Hello!
I'm not sure if you've seen this but people assert with some explanation that it is not true that a scrub combined with rotten memory will kill your on-disk data.
https://clusterhq.com/blog/file-systems-data-loss-zfs/
http://www.reddit.com/r/DataHoarder/comments/2suurf/how_true_is_this_statement_if_you_experience_a/
The statement is like this:
If a checksum fails due to a rotten bit being inside either the checksum or the data itself, ZFS assumes that something is wrong with the data.
In that case, if parity or mirroring is used, ZFS will use the parity or the mirror. I understand that if the data is from a mirror, it's just exactly the
same data with the same checksum. Either that data will also be corrupt, due to another rotten bit in memmory, which will just result in a lost file.
How, with parity, I can understand that you can use the parity to reconstruct the data, but how does one validate that data with a RAIDZ1 or higher?
Assuming that we read a chunk of data of one drive and that it is seen as rotten due to a bitflip, by reading all the other blocks and do the parity calculation, it can be reconstructed.
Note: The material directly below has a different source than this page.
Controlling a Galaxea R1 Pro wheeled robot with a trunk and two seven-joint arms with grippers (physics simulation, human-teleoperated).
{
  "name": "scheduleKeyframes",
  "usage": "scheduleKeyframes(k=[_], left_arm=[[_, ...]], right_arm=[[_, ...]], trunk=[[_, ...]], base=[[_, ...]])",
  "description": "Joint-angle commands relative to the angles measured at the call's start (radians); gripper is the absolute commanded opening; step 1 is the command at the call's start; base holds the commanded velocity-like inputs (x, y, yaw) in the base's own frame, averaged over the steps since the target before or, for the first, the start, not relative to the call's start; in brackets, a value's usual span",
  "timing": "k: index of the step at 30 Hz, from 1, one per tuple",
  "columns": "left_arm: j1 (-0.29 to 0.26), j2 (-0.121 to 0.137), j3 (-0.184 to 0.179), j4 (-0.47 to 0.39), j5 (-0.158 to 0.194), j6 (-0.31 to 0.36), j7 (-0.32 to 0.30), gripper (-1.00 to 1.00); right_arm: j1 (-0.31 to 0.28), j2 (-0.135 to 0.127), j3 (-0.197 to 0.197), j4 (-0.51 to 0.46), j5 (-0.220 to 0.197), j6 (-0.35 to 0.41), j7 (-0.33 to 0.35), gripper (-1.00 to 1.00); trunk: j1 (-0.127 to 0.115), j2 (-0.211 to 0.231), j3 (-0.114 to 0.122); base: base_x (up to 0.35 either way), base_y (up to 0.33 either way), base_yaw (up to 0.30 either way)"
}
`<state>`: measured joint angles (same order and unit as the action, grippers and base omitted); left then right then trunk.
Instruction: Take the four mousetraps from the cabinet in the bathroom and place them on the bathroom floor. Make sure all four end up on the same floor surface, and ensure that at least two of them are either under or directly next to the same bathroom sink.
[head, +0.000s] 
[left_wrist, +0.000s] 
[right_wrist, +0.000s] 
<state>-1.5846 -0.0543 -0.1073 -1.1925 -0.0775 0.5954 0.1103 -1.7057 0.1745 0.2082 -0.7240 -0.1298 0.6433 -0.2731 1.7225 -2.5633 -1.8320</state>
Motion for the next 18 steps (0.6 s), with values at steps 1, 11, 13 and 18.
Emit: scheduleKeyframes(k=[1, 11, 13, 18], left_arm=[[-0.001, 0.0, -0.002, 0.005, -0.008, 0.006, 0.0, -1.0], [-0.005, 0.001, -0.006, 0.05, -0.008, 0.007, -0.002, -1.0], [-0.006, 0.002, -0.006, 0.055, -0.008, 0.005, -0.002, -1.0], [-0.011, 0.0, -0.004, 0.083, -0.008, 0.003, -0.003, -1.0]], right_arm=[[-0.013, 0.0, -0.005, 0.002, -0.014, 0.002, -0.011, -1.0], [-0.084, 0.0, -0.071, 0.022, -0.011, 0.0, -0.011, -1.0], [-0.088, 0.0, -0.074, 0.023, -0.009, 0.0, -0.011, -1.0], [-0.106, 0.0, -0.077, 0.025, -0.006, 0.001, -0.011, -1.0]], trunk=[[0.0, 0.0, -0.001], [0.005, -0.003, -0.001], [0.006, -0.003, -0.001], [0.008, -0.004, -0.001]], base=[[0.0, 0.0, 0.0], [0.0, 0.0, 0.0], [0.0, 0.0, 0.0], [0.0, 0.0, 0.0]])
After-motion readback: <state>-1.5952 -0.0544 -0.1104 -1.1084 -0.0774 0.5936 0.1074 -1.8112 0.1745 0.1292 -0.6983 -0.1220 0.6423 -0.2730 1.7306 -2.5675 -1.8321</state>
If the data itself was at fault, all seems well. If the checksum was at fault, the result of the parity calculation will not match the checksum and you lose the file.
At this point, data is still valid on disk, ZFS just can't serve the data. Replace the memory and all is well.
I'm really trying to find a reasonable scenario where a scrub will actually murder the data-at-rest on your system. I want to understand why.
If the bad ram only affects data or checksums, I would expect nothing permament should happen to your data-at-rest, even with a scrub.
The scenarios where I can consieve that you may lose your entire zpool is this:
1. bitflip hits kernel code, more specifically zfs code
2. bitflip hits ZFS in-memory meta data structures
1 -> sounds like a very remote chance, only a few hundred k of 'static' memory that might get affected.
2 -> sounds way more likely, although less likely than data getting (silently) corrupted.
I wonder what I'm missing here. The risk of not using ECC memory is not just losing a few files you just were transfering, but the statement is that existing data or even the zpool can get corrupted.
What I find interesting is that even the ZFS author Matt Ahrens states that non-ECC memory is not that of an issue for home use. But as seen in the discussion on BSDNOW, it seems that the risk of meta data getting corrupted, is not even acknowledged.
I would very much appreciate it if anyone would help shed light on this and help me understand.
Richard Yao Mats Taraldsvik •
4 months ago
There seems to be a misconception that ZFS has a "destroy data if checksum fails" mode. I will probably address this in a future blog post after finishing background research on how people came to think this. However, it is categorically false. If ZFS detects a bad block, it will automatically heal it by fetching a good block and writing that as a replacement with a report that it fixed a checksum failure. If ZFS cannot find a good block, it will report the file as corrupt for the system administrator to correct. In no way does ZFS ever make a bad situation (checksum failure) worse by replacing good data with bad data.
Something else comes to mind. ZFS calculates parity when using RAIDZ(1|2|3).
So we have a RAIDZ1 array. We have some data. We calculate the parity of those two
data blocks. That parity is also checksummed I assume, BUT before the checksum of
the parity block is calculated, the parity block is already mangled by bad memory.
So in this case, the data is fine, the data will checksum fine. But now there is a small landmine
hidden in your file system as part of the parity. Even if you replace the faulty data at a later date,
In case a drive fails, data is reconstructed based on false parity data, resulting in data corruption.
Long story, but is this in any way plausible? It's not that I've read the ZFS source or anything.